Besides, to know whether the voice Action/Skill is designed correctly it needs to be tested. Therefore, Bespoken developed an automatic testing system for voice experiences. If you can type out your test you can automate it very easily, they say. You only have to do it once and you can run it perpetually. It works as follows, it sends the audio via a speaker to a test device. It waits for the test device to answer, it captures the audio response via a microphone and the graphical response via a camera. Then it converts the audio to text with speech-to-text and the image to text with machine vision/OCR. For testing in the car there could be more noises added in the audio file and send out via the speaker in order to customize it to every possible situation. By doing this there is no specific need for men power anymore. It is possible to write a test once and keep customizing it to various situations.
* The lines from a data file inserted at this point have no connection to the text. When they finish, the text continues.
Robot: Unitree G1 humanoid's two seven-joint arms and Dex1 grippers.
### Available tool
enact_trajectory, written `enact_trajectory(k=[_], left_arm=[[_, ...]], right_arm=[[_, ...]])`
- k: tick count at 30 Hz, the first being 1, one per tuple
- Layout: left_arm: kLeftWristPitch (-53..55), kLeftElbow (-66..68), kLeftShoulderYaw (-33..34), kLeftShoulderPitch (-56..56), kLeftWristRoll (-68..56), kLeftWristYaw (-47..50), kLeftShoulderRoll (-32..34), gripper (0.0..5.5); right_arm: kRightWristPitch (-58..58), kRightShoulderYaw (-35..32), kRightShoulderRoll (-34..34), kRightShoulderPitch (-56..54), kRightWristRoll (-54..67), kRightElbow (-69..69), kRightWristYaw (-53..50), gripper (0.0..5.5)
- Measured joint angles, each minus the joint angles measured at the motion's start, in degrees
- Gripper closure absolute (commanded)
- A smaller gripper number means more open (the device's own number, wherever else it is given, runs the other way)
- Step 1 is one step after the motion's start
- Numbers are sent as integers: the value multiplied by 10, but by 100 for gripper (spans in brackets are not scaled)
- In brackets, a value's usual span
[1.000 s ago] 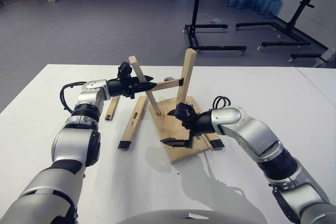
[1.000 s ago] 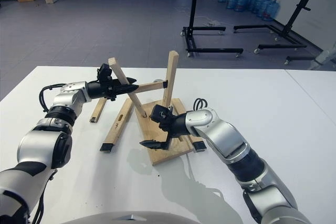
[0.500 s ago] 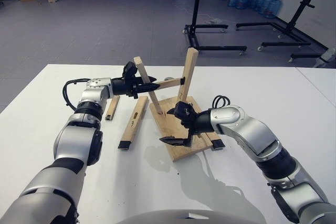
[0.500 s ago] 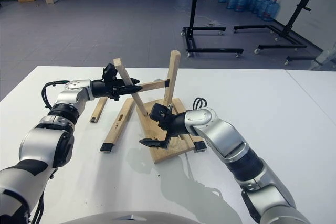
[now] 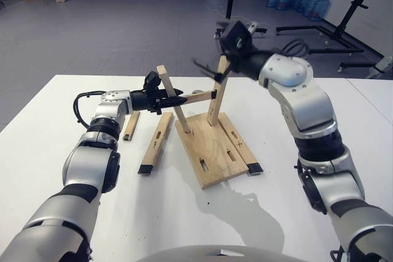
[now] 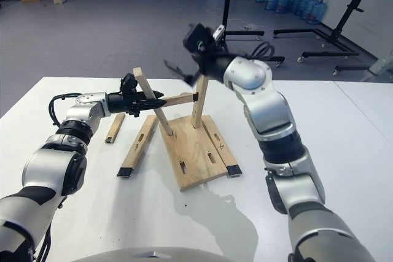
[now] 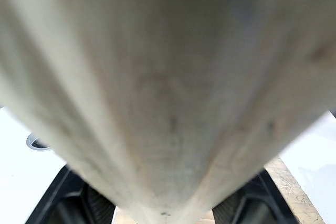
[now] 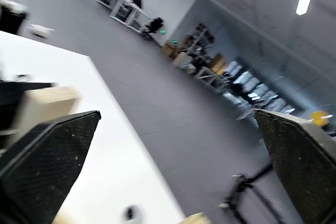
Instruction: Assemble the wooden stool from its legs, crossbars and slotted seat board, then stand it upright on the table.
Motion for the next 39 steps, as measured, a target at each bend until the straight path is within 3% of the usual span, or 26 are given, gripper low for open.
enact_trajectory(k=[6,20,23,30,39], left_arm=[[-1,-2,0,1,0,0,-3,349],[-7,-2,-1,2,0,0,-6,349],[-8,-5,-4,7,2,7,-10,349],[-11,-13,-9,23,2,21,-22,349],[-4,-13,-12,11,2,24,-26,349]], right_arm=[[-99,80,26,-10,-131,144,-65,10],[-194,106,96,-8,-213,319,-94,10],[-224,112,109,20,-228,356,-139,10],[-240,95,132,43,-229,373,-184,10],[-145,14,124,17,-166,267,-87,10]])
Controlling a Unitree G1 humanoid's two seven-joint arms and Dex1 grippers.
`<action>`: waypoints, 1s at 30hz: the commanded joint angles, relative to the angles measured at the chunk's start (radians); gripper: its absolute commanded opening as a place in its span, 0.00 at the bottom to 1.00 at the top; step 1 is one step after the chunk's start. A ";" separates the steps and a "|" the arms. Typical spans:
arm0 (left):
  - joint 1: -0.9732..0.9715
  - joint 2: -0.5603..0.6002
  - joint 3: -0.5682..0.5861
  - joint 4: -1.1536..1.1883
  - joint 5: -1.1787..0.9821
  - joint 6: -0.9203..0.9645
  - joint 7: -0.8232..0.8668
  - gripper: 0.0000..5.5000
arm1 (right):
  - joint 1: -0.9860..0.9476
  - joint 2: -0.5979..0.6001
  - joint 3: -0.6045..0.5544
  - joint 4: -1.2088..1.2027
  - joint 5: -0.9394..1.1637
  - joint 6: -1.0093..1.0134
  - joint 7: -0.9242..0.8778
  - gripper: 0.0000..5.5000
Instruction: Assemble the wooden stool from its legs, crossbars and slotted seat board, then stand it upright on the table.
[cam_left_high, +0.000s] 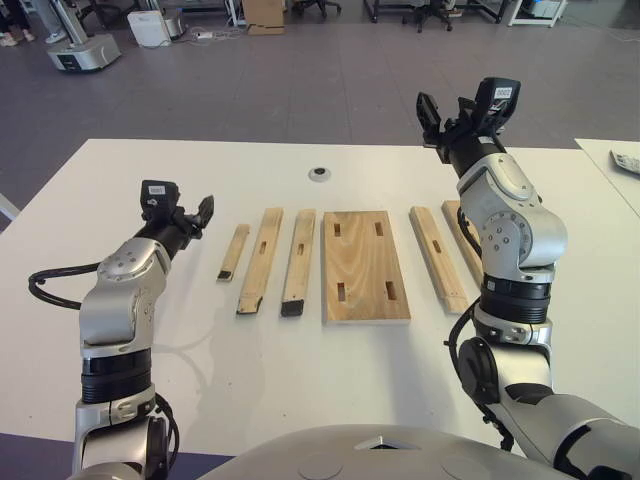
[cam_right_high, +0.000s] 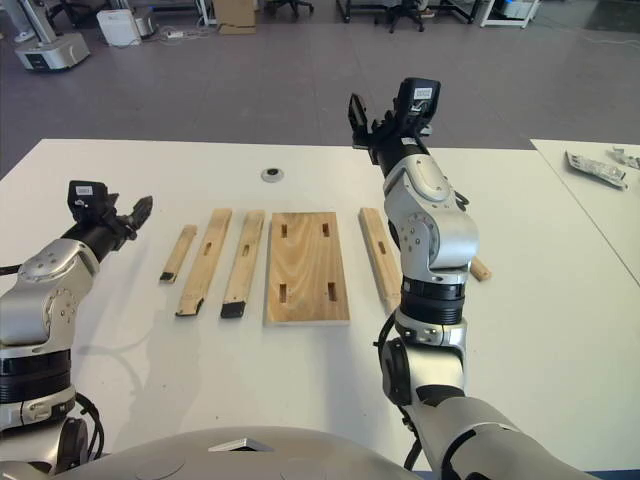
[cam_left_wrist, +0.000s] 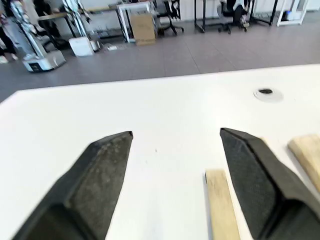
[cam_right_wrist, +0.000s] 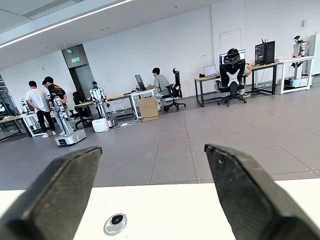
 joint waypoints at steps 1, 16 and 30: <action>0.072 -0.002 -0.037 -0.033 -0.005 0.059 -0.016 0.58 | 0.018 0.012 -0.009 -0.029 0.005 0.016 -0.019 0.70; 0.172 -0.006 -0.133 0.137 0.063 -0.020 -0.072 0.58 | 0.044 0.029 -0.013 -0.056 0.012 0.041 -0.036 0.70; 0.179 0.009 -0.188 0.409 0.108 -0.223 -0.144 0.24 | 0.033 0.031 -0.007 -0.041 0.009 0.041 -0.026 0.70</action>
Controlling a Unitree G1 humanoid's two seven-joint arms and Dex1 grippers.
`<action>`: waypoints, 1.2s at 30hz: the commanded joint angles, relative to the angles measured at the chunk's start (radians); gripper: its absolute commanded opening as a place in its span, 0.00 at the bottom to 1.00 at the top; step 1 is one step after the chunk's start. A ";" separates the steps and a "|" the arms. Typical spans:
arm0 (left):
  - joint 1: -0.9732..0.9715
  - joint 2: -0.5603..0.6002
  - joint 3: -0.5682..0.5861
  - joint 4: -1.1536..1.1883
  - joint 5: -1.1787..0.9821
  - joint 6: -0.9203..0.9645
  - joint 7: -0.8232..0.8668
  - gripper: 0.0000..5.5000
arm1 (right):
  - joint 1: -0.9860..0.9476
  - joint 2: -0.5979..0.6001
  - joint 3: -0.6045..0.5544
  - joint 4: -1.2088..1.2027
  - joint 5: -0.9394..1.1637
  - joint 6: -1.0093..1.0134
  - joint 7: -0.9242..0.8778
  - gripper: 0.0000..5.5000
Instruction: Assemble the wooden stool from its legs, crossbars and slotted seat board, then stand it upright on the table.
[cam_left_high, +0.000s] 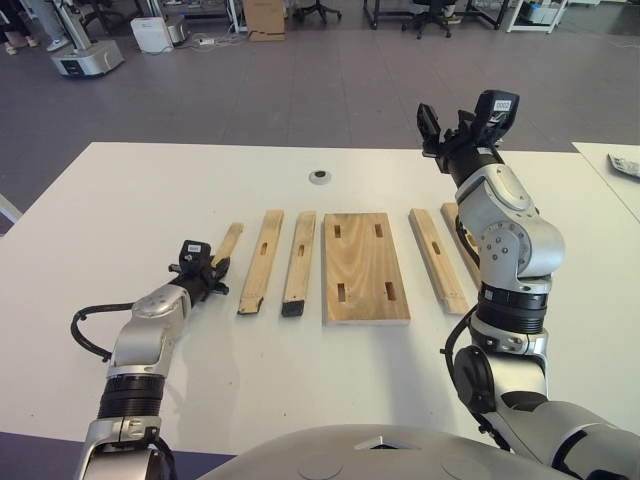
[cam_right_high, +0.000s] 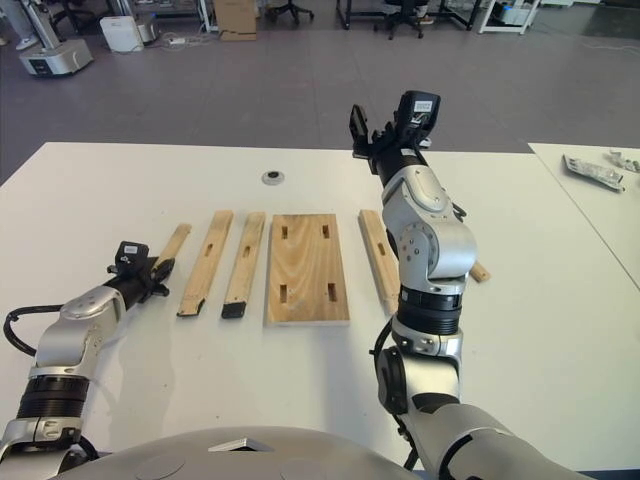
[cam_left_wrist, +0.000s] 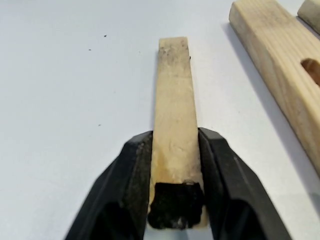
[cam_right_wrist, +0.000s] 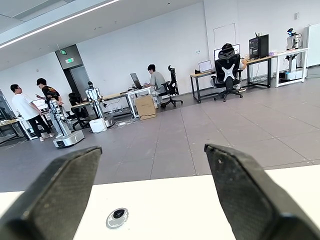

In conclusion, to build and test a voice experience for in the car. There needs to be taken into account what happens in the car and what kind of commute it is. One of my favorite examples for a true car experience is an app called Road Tales. What they do is that you can only use the app when driving on the highway. They made sure that they know all the highways and important points next to the highway. This could be a tower or a gas station. Combining that with children’s stories. The stories only worked when the car was driving on the highway and when there was an important point next to the highway, the story included it in a special way. All to entertain the children in the back of the car. This showcased that they really looked at who was in the commute, which function needed to be fulfilled and how they could do it and keep it exciting.